<<<<
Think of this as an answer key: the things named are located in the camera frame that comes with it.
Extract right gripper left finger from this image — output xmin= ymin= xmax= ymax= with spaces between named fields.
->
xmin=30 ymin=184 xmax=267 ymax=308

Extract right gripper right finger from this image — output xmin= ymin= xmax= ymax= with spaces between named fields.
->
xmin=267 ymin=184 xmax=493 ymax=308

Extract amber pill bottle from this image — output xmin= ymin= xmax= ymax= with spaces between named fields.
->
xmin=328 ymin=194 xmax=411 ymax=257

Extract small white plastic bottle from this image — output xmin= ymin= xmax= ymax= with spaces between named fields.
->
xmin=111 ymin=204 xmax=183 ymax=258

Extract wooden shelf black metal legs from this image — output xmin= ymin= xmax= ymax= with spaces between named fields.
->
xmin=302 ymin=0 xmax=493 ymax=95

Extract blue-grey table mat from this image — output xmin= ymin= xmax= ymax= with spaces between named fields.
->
>>>>
■ Aim of the exercise
Everything in the listing is to be restated exactly.

■ Written answer
Think of this as an answer key: the things named are located in the camera frame that comes with it.
Extract right gripper left finger from this image — output xmin= ymin= xmax= ymax= with spaces between named fields.
->
xmin=30 ymin=184 xmax=267 ymax=308

Extract right gripper right finger from this image — output xmin= ymin= xmax= ymax= with spaces between named fields.
->
xmin=267 ymin=184 xmax=493 ymax=308

Extract amber pill bottle from this image — output xmin= ymin= xmax= ymax= with spaces between named fields.
->
xmin=328 ymin=194 xmax=411 ymax=257

Extract small white plastic bottle from this image — output xmin= ymin= xmax= ymax= with spaces between named fields.
->
xmin=111 ymin=204 xmax=183 ymax=258

Extract wooden shelf black metal legs from this image — output xmin= ymin= xmax= ymax= with spaces between named fields.
->
xmin=302 ymin=0 xmax=493 ymax=95

Extract blue-grey table mat from this image — output xmin= ymin= xmax= ymax= with spaces between named fields.
->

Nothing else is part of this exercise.